As the faithful Servant, Jesus listened faithfully to his Father’s word and was strengthened by that word. Never rebellious, always obedient, he knew that bitter suffering and an excruciating death was his destiny. He knew it was his Father’s will, that there was no way around it. Adam and Eve hid from God’s will in a garden. It was in another garden where Jesus fell on his face and prayed, “Not my will, but yours be done” … or in the words of the hymn,
“Yes, Father, yes, most willingly, / I’ll bear what You command Me.
My will conforms to Your decree, / I’ll do what You have asked Me.”

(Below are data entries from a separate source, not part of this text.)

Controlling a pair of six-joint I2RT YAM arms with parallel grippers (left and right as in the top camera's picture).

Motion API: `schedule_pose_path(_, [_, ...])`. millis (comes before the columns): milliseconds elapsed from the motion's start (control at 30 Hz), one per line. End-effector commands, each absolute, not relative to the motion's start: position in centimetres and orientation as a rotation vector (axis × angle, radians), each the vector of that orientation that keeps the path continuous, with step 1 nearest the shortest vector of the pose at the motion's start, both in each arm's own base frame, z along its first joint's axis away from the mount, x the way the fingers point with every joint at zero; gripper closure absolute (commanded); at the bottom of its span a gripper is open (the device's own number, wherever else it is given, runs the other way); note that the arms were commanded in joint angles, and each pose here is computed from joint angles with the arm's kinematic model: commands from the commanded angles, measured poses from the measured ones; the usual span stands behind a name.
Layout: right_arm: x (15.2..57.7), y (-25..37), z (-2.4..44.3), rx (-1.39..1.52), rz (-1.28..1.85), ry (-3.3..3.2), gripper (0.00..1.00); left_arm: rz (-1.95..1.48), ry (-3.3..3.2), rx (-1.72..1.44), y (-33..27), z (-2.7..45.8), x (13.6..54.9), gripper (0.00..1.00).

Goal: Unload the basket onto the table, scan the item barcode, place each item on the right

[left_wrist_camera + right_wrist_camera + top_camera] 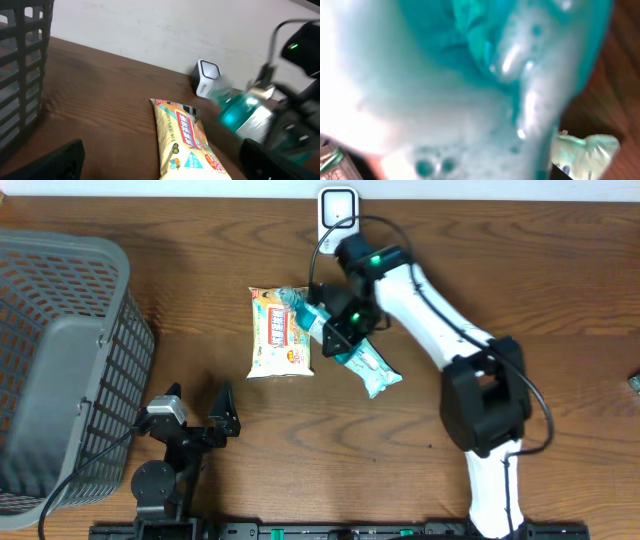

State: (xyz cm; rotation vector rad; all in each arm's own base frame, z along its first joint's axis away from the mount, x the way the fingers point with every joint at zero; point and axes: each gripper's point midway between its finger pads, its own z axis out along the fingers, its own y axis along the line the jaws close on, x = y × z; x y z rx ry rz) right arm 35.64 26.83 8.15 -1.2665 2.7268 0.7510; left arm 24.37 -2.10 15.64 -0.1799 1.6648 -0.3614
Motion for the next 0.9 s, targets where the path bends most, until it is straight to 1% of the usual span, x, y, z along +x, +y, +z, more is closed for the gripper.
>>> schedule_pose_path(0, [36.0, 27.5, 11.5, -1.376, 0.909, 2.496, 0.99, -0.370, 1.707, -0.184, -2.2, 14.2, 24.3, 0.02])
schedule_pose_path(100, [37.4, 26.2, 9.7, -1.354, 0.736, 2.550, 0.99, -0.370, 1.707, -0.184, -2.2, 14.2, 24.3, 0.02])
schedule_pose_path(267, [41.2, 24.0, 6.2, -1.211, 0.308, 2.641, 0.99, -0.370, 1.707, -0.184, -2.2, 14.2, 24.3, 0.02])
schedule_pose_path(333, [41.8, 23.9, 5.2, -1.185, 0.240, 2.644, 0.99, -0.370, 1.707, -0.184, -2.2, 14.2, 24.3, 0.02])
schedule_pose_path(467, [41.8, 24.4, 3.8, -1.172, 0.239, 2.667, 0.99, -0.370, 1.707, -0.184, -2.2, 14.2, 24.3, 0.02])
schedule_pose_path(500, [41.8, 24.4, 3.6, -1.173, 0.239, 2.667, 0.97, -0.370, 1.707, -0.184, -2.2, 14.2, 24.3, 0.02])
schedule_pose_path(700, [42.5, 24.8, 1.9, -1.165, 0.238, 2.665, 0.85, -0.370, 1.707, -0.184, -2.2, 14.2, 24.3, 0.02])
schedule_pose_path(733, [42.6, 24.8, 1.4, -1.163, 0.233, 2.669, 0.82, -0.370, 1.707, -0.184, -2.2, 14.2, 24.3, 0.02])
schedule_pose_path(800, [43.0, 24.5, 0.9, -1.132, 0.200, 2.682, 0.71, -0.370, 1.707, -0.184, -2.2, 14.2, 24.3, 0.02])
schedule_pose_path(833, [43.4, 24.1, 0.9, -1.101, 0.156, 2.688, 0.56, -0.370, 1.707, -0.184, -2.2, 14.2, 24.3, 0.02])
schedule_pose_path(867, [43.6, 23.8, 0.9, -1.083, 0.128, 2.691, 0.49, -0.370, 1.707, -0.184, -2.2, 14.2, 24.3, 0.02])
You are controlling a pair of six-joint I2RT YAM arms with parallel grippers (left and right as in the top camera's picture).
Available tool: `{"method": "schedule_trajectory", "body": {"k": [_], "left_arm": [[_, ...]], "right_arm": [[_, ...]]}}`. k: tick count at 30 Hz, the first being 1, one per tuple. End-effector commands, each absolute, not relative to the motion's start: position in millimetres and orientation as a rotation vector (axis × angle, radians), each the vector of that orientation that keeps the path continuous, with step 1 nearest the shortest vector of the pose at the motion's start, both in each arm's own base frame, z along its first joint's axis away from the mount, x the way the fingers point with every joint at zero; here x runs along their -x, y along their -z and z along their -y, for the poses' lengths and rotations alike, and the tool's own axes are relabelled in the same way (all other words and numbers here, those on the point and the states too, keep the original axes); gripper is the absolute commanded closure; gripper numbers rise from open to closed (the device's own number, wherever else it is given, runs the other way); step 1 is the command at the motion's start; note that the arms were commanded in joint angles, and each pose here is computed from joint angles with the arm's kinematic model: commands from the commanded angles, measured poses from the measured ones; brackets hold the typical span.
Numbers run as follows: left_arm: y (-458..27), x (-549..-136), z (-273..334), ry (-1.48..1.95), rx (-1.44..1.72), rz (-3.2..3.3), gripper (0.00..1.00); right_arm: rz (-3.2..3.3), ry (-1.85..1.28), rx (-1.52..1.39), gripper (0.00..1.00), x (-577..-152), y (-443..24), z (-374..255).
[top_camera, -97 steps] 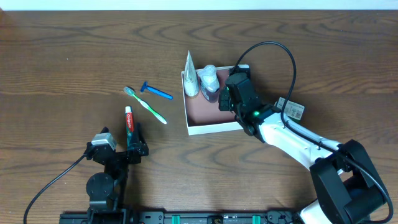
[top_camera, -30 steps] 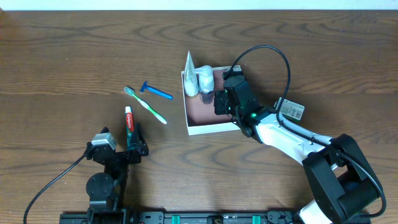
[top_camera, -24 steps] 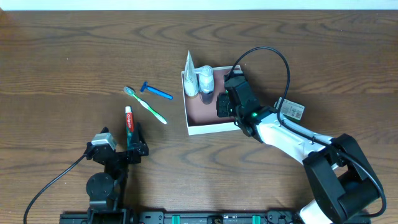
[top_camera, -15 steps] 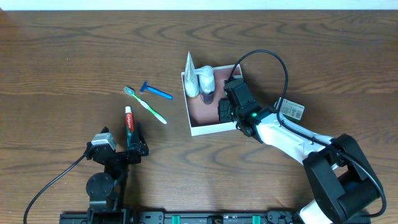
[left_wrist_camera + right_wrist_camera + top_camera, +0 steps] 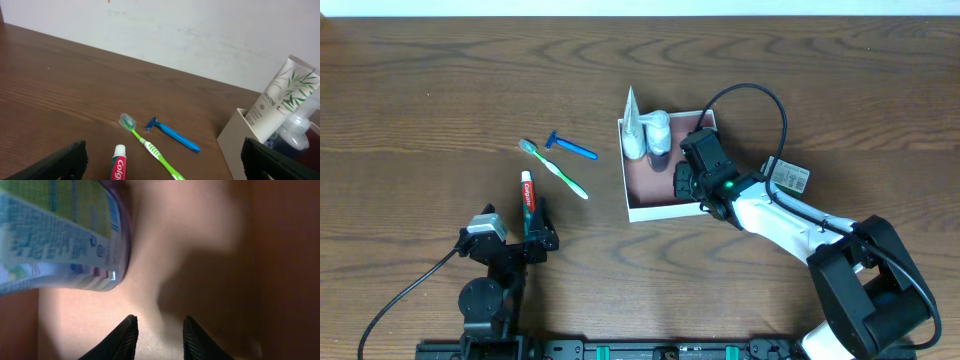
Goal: Pack container
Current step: 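Lower the bottle into the box and adjust it next to the tube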
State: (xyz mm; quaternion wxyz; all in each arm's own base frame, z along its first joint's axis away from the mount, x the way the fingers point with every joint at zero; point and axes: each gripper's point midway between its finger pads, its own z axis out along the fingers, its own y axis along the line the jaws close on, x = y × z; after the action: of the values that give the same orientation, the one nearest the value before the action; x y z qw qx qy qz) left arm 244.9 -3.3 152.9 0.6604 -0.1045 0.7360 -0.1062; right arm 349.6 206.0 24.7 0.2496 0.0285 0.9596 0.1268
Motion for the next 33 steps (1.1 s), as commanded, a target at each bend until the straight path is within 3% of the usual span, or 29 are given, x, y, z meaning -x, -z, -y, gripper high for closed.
{"method": "schedule_trajectory", "body": {"k": [1, 28, 33], "left_arm": [[-137, -244, 4, 0.231, 0.229, -1.713, 0.02], [-137, -244, 4, 0.231, 0.229, -1.713, 0.02], [-137, -244, 4, 0.231, 0.230, -1.712, 0.02]], "right_arm": [[-2.615, -0.328, -0.297, 0.69, -349, -23, -193], [-2.530, -0.341, -0.769, 0.67, -335, -21, -198], [-2.522, -0.325, -0.751, 0.67, -337, -22, -197]]}}
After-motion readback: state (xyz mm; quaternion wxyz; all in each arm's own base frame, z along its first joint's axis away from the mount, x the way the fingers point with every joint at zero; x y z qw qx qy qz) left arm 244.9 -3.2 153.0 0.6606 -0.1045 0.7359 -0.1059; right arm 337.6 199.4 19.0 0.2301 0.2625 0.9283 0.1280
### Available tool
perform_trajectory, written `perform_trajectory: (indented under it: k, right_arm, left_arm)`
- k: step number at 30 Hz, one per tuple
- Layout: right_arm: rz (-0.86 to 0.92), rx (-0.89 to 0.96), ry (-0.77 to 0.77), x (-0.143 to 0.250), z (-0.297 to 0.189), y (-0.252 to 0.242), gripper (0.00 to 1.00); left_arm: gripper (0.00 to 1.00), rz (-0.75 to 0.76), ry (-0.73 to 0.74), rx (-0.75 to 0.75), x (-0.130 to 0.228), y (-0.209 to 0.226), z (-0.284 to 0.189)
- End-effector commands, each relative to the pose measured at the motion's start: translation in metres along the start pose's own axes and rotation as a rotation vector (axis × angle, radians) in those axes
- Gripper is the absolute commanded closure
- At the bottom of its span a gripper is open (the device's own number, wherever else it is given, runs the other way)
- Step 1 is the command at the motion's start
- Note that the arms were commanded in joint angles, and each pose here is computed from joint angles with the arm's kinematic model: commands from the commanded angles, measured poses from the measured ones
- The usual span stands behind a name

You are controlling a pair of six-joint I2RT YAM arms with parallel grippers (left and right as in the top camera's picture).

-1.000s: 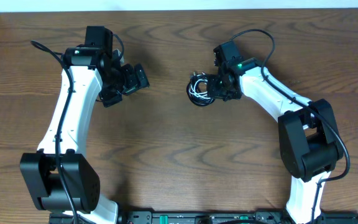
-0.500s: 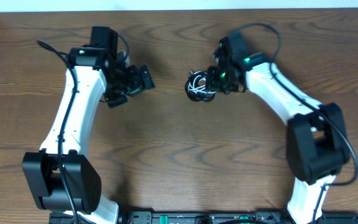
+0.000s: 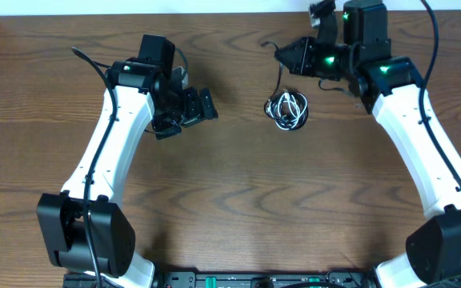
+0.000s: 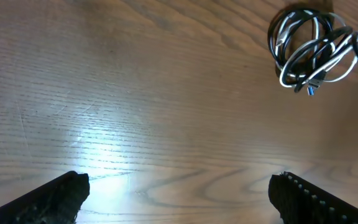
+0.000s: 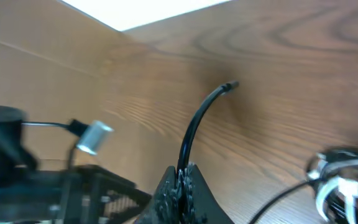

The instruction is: Untangle cables

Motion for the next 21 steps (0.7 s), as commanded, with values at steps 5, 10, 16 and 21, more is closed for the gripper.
perform_trajectory:
  k: [5,10,16,21]
  right_arm:
    - [0.082,-0.381,-0.203,-0.071,-0.034,0.075,0.99]
    - [0.113,-0.513,-0.369,-0.117,-0.078,0.094,0.98]
    - [0.188,-0.632,-0.477,-0.146,-0.131,0.104,0.98]
    - [0.175,-0.769,-0.546,-0.157,-0.183,0.128,0.98]
  left_arm:
    - [0.02,-0.020,0.027,-0.011,0.006,0.004,0.004]
    - [0.02,-0.020,0.027,-0.012,0.006,0.004,0.004]
    - [0.02,-0.020,0.020,-0.020,0.004,0.005,0.004]
    - [0.02,-0.021,0.008,-0.039,0.003,0.009,0.004]
Point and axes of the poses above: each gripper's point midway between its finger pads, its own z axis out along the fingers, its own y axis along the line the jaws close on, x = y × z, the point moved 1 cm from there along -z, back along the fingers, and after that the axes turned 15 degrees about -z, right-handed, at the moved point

O wondrous Love, what have you done! / The Father offers up his Son,
Desiring our salvation. / O Love, how strong You are to save!
You lay the One into the grave / Who laid the earth’s foundation. (LSB 438.3)
Willingly, Jesus did his Father’s will. Willingly, he gave himself into suffering and death. Our natural reaction would be fight or flight. Jesus did neither.
Jesus willingly gave his back to be struck by the Roman soldiers ... and you and I have God’s loving embrace.
Jesus willingly offered his cheeks to those who would pluck out his beard, a symbolically shameful act towards a Jewish man ... and you and I are honored with God’s grace and favor.
Jesus was spit upon in contempt ... yet you and I are sprinkled with the waters of Baptism and esteemed as beloved children of the Heavenly Father.
Through faith in Christ’s suffering and death for our forgiveness, God takes away our disgrace and showers us with his grace. Now, we will never be put to shame. We who are wearied by the changes and chances of life and the effects of sin and death are sustained by our Lord’s word of absolution and his body and blood which nourish our souls for time and eternity. Through Jesus, you and I are vindicated. Our adversaries of sin, death, and the devil are sent packing, conquered forever at the cross and the empty tomb. The righteousness of the Innocent Servant is applied to us, and we can now declare, “Who will contend with me? Who is my adversary? Who will declare me guilty?” The answer? “No one! Behold, the Lord God helps me. The Lord God HAS helped me. My Lord and my God has taken the punishment for my guilt upon himself, and I am free.”